Scientific classification
- Kingdom: Plantae
- Clade: Tracheophytes
- Clade: Angiosperms
- Clade: Monocots
- Clade: Commelinids
- Order: Poales
- Family: Poaceae
- Subfamily: Pooideae
- Genus: Bromus
- Species: B. anomalus
- Binomial name: Bromus anomalus Rupr. ex E.Fourn.
- Synonyms: Bromus ciliatus var. minor Munro ex L.H.Dewey ; Bromus kalmii var. major Vasey ex Beal ; Bromus porteri var. havardii Shear ; Zerna anomala (Rupr. ex E.Fourn.) Henrard ; Bromus meyeri Swallen ; Bromopsis anomala (Rupr. ex E.Fourn.) Holub;

= Bromus anomalus =

- Genus: Bromus
- Species: anomalus
- Authority: Rupr. ex E.Fourn.
- Conservation status: G5

Species of grass

Bromus anomalus, commonly known as nodding brome or the Mexican brome, is a species of perennial grass in the family Poaceae. It can be found in US states such as New Mexico and Texas and also in Canadian provinces such as Alberta, British Columbia, and Saskatchewan.

== Description ==
Bromus anomalus grows in tufts with culms 45-75 cm tall. Its leaf sheaths are pilose, but its ligules are hairless. The surfaces of its leaf blades are rough and scabrous, with hairs on both sides. Its inflorescence is an open, lanceolate panicle growing 10-15 cm long. The branches of the panicle are wavy and lightly hairy, with the main branches usually drooping. The spikelets on the panicle are solitary. Fertile spikelets have pedicels, with seven to nine florets. At maturity the spikelets break up and disarticulate below each floret. The glumes are shorter than the spikelets.
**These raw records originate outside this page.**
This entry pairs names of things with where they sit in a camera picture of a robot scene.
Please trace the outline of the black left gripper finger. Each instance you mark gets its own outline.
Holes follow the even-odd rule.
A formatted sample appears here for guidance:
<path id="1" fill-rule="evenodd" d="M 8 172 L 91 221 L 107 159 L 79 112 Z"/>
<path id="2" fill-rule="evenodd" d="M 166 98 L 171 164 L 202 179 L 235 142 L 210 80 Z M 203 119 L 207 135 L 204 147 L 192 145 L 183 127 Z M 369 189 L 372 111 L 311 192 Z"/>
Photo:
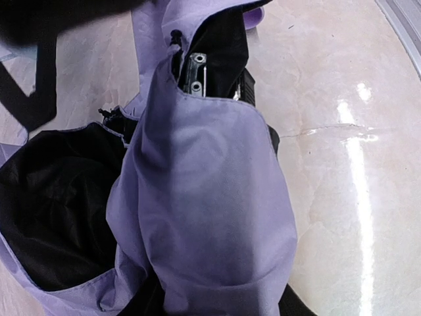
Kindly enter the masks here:
<path id="1" fill-rule="evenodd" d="M 246 68 L 235 83 L 235 100 L 243 101 L 256 107 L 255 80 Z"/>

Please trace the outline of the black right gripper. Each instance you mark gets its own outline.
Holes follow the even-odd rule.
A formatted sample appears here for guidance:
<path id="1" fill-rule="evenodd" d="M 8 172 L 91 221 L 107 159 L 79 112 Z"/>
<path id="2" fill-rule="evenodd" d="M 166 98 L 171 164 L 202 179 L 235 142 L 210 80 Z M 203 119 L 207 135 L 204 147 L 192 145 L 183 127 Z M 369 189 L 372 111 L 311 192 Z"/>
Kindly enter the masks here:
<path id="1" fill-rule="evenodd" d="M 1 127 L 76 126 L 137 91 L 140 1 L 2 1 Z"/>

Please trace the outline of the lilac folding umbrella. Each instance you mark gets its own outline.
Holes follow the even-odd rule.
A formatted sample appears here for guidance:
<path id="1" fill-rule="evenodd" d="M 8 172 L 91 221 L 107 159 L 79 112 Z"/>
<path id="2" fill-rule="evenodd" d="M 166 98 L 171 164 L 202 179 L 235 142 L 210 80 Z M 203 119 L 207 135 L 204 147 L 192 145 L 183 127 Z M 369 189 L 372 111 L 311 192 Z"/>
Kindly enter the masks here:
<path id="1" fill-rule="evenodd" d="M 47 315 L 284 313 L 297 229 L 279 138 L 235 100 L 260 6 L 142 4 L 139 95 L 3 148 L 1 262 Z"/>

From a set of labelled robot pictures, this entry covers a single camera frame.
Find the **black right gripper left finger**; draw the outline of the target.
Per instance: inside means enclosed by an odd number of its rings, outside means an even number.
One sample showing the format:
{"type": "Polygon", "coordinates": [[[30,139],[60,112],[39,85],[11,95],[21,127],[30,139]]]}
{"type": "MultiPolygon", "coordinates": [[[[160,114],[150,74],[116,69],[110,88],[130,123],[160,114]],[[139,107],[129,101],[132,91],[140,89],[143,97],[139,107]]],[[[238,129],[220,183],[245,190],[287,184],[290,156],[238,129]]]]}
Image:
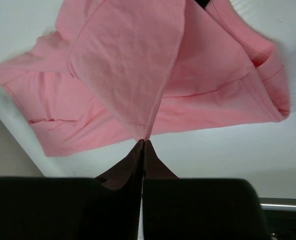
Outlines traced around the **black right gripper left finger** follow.
{"type": "Polygon", "coordinates": [[[0,240],[135,240],[143,140],[101,175],[0,176],[0,240]]]}

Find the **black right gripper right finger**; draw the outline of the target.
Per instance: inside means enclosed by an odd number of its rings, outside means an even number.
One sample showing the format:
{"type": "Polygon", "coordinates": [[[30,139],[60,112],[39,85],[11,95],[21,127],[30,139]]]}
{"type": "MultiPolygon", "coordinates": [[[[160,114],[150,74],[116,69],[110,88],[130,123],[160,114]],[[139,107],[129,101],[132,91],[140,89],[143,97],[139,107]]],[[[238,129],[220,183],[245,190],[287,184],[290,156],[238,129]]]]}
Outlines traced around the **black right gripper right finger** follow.
{"type": "Polygon", "coordinates": [[[146,240],[268,240],[252,185],[235,178],[179,178],[144,144],[142,192],[146,240]]]}

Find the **light pink t-shirt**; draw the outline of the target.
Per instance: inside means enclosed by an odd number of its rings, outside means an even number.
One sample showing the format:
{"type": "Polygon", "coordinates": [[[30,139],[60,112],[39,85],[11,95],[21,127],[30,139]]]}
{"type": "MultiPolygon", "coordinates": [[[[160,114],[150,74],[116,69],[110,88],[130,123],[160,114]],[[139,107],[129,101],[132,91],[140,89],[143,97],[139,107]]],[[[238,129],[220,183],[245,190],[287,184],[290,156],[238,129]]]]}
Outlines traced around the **light pink t-shirt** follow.
{"type": "Polygon", "coordinates": [[[0,87],[48,157],[291,110],[275,45],[228,0],[65,0],[0,87]]]}

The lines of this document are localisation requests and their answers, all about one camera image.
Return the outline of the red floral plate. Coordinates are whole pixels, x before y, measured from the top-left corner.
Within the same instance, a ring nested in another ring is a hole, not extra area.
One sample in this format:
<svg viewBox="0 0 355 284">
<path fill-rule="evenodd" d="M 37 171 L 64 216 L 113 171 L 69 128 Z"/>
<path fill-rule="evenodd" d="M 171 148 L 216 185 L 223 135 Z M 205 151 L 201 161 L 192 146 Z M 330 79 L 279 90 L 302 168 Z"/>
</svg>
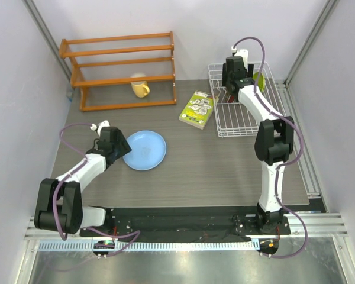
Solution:
<svg viewBox="0 0 355 284">
<path fill-rule="evenodd" d="M 238 103 L 239 100 L 238 100 L 238 92 L 239 90 L 238 89 L 227 89 L 228 91 L 228 99 L 227 99 L 227 102 L 228 103 Z"/>
</svg>

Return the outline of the light blue plate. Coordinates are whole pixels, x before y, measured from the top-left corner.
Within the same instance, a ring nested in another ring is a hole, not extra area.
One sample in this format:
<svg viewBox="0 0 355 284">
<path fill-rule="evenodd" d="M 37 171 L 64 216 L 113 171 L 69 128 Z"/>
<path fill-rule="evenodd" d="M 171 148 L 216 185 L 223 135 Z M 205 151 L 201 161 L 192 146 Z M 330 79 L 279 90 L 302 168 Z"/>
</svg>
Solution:
<svg viewBox="0 0 355 284">
<path fill-rule="evenodd" d="M 131 169 L 146 171 L 157 167 L 164 159 L 167 144 L 155 131 L 142 130 L 127 138 L 131 151 L 123 159 Z"/>
</svg>

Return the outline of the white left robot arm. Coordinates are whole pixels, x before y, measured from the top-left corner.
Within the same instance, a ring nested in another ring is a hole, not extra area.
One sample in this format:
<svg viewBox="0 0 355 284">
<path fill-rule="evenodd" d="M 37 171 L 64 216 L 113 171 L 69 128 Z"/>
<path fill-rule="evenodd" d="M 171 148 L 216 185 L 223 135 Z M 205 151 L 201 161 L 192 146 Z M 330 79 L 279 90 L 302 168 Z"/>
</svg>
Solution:
<svg viewBox="0 0 355 284">
<path fill-rule="evenodd" d="M 41 181 L 34 213 L 38 229 L 57 231 L 65 240 L 83 227 L 93 226 L 102 236 L 110 235 L 114 221 L 103 208 L 82 205 L 83 190 L 116 160 L 131 152 L 122 131 L 104 121 L 90 128 L 98 133 L 93 147 L 83 154 L 83 159 L 72 169 L 55 179 Z"/>
</svg>

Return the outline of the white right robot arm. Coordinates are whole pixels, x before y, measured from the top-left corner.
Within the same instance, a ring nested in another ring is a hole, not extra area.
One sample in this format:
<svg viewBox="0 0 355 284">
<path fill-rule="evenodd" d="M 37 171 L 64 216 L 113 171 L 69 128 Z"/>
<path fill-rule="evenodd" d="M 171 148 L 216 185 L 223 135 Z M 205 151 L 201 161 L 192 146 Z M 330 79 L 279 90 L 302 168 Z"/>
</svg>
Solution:
<svg viewBox="0 0 355 284">
<path fill-rule="evenodd" d="M 283 223 L 280 195 L 284 163 L 293 152 L 294 120 L 277 112 L 262 95 L 241 56 L 226 58 L 222 66 L 222 85 L 259 123 L 254 151 L 262 166 L 262 192 L 257 203 L 255 225 L 263 234 L 273 233 Z"/>
</svg>

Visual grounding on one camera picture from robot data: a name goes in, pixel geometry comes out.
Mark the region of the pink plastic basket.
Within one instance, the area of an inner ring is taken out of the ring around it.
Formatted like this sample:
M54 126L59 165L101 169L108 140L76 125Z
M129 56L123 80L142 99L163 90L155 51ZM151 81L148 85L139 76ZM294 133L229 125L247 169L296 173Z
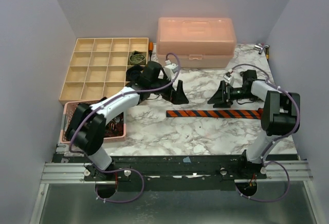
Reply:
M60 143L70 144L70 141L66 139L65 133L68 129L70 121L78 105L80 103L92 105L98 102L100 102L100 100L72 101L72 102L67 102L64 105L60 138L59 138ZM126 139L126 113L121 113L106 126L104 143L121 142L121 141L125 141L125 139Z

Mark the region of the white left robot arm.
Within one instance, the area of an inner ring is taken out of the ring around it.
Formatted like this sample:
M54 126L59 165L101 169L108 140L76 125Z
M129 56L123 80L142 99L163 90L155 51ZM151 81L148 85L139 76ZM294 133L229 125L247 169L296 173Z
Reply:
M80 103L69 123L65 137L71 145L79 148L97 167L96 174L102 180L113 177L112 158L106 153L104 142L107 125L127 109L148 99L150 94L159 94L175 105L187 104L182 81L173 87L180 72L180 65L167 61L166 66L150 61L139 76L126 84L121 91L98 103Z

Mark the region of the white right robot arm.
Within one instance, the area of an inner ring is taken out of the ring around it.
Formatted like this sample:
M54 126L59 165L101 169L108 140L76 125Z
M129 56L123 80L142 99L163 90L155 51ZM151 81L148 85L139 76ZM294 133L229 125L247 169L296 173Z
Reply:
M255 70L241 73L243 83L234 88L229 81L233 79L230 72L214 95L208 100L214 108L230 108L239 99L264 101L261 114L261 128L255 142L245 151L246 161L236 166L237 174L244 179L255 173L254 164L261 164L277 142L298 131L300 126L300 95L286 92L265 80L258 79Z

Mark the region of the orange navy striped tie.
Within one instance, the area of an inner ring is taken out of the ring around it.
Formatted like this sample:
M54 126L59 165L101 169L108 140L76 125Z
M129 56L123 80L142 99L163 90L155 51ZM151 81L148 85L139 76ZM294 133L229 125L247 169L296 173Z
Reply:
M229 109L229 110L167 110L167 118L202 117L202 118L231 118L231 119L261 119L262 108L257 110Z

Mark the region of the pink plastic storage box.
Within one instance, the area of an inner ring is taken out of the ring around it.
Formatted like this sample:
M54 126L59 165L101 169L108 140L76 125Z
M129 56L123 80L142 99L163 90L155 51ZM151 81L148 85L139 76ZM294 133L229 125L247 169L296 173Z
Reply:
M225 68L234 57L236 36L232 19L161 17L156 55L161 65L166 55L178 56L182 68Z

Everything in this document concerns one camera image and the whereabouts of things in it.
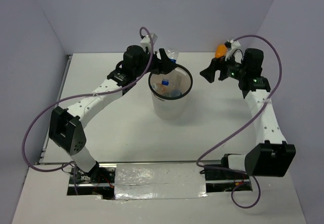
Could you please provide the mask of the orange bottle with label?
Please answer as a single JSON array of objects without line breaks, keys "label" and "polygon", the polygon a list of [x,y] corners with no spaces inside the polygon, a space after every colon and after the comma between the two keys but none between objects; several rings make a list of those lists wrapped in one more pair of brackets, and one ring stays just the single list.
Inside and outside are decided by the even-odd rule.
[{"label": "orange bottle with label", "polygon": [[220,44],[216,48],[215,58],[221,58],[227,54],[227,47],[225,44]]}]

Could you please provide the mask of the blue label white cap bottle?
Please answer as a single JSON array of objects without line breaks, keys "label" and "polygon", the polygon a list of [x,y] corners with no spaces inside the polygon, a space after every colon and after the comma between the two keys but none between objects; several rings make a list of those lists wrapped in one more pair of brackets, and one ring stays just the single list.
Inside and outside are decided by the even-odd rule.
[{"label": "blue label white cap bottle", "polygon": [[174,97],[179,97],[182,95],[182,92],[180,89],[176,88],[176,89],[172,89],[170,92],[169,92],[169,95],[170,97],[174,98]]}]

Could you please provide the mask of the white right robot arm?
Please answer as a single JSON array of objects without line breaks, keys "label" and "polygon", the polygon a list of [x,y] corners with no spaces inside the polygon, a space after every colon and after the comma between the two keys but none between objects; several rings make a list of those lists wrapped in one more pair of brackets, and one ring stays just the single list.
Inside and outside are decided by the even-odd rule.
[{"label": "white right robot arm", "polygon": [[256,134],[256,145],[247,154],[225,154],[221,159],[220,173],[226,179],[233,178],[238,171],[249,176],[285,176],[296,148],[287,143],[282,134],[272,106],[271,88],[268,79],[261,75],[263,51],[249,48],[245,50],[240,63],[234,57],[215,57],[200,75],[208,82],[226,78],[238,80],[238,87],[251,111]]}]

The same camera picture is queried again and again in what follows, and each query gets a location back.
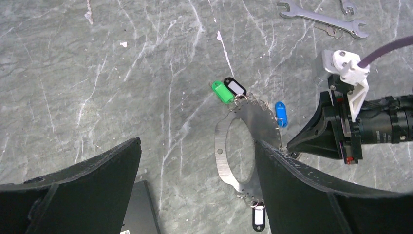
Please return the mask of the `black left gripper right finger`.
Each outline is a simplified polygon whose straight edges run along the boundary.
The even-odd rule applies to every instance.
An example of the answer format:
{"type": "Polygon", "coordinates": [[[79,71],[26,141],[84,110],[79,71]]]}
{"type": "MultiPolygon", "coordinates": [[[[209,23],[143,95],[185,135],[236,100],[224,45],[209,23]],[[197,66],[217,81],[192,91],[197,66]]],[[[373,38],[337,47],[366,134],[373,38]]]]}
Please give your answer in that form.
{"type": "Polygon", "coordinates": [[[274,234],[410,234],[413,194],[354,184],[255,141],[255,162],[274,234]]]}

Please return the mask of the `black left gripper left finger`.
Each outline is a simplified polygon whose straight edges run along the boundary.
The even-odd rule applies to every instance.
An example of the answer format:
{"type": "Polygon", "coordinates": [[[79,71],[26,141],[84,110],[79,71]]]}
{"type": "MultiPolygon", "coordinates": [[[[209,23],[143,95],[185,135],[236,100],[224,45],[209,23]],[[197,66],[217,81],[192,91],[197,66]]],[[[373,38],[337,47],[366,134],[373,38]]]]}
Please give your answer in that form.
{"type": "Polygon", "coordinates": [[[1,233],[120,233],[141,154],[135,137],[54,173],[2,184],[1,233]]]}

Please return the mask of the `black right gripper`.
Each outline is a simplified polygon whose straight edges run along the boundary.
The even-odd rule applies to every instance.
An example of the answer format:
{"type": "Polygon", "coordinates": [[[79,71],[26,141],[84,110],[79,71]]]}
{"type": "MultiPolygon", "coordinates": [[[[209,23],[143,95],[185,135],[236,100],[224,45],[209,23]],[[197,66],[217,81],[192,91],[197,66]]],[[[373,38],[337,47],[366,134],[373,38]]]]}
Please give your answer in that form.
{"type": "Polygon", "coordinates": [[[287,144],[290,153],[308,153],[345,164],[358,164],[363,159],[359,129],[352,122],[348,94],[354,90],[340,80],[328,78],[328,91],[320,93],[319,104],[305,127],[287,144]]]}

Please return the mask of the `metal key organizer plate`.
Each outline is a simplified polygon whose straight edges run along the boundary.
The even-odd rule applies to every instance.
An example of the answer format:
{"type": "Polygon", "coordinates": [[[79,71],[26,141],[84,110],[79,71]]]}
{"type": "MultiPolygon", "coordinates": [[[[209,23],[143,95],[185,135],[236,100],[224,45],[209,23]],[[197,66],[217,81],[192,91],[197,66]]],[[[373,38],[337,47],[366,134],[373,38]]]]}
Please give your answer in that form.
{"type": "Polygon", "coordinates": [[[253,206],[253,202],[264,202],[256,165],[253,165],[248,180],[239,182],[230,168],[226,153],[228,131],[236,119],[241,119],[246,124],[253,139],[263,140],[279,150],[283,149],[282,137],[269,104],[256,99],[252,93],[236,101],[235,107],[231,108],[215,127],[214,147],[218,175],[224,183],[232,186],[242,199],[249,200],[247,205],[253,206]]]}

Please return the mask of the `small silver key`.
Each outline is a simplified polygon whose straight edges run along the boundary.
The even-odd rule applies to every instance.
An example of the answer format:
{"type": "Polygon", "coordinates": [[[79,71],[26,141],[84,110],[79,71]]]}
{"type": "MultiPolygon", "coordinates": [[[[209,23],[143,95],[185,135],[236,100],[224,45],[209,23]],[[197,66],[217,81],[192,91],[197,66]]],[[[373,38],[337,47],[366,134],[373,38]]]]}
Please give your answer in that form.
{"type": "Polygon", "coordinates": [[[341,29],[337,29],[329,25],[317,24],[317,25],[314,25],[314,27],[322,31],[325,31],[327,35],[335,39],[341,39],[344,36],[344,32],[341,29]]]}

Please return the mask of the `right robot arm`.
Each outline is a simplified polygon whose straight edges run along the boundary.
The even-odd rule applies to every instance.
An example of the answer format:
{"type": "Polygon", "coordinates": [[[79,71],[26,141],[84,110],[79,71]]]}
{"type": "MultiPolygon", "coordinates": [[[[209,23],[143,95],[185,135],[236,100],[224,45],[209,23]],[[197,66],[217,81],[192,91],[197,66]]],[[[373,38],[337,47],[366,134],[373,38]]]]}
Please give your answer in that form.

Both upper and lower glumes are lanceolate and glabrous or slightly hairy.

Bromus anomalus can be distinguished from the similar Bromus porteri by the presence of auricles in B. anomalus, as well as the midribs of its culm leaves narrowing below the collar.

==Distribution and habitat==
Bromus anomalus typically grows in temperate areas. Its native range is through Central America to the southern United States, from Panama up to Arizona and Texas.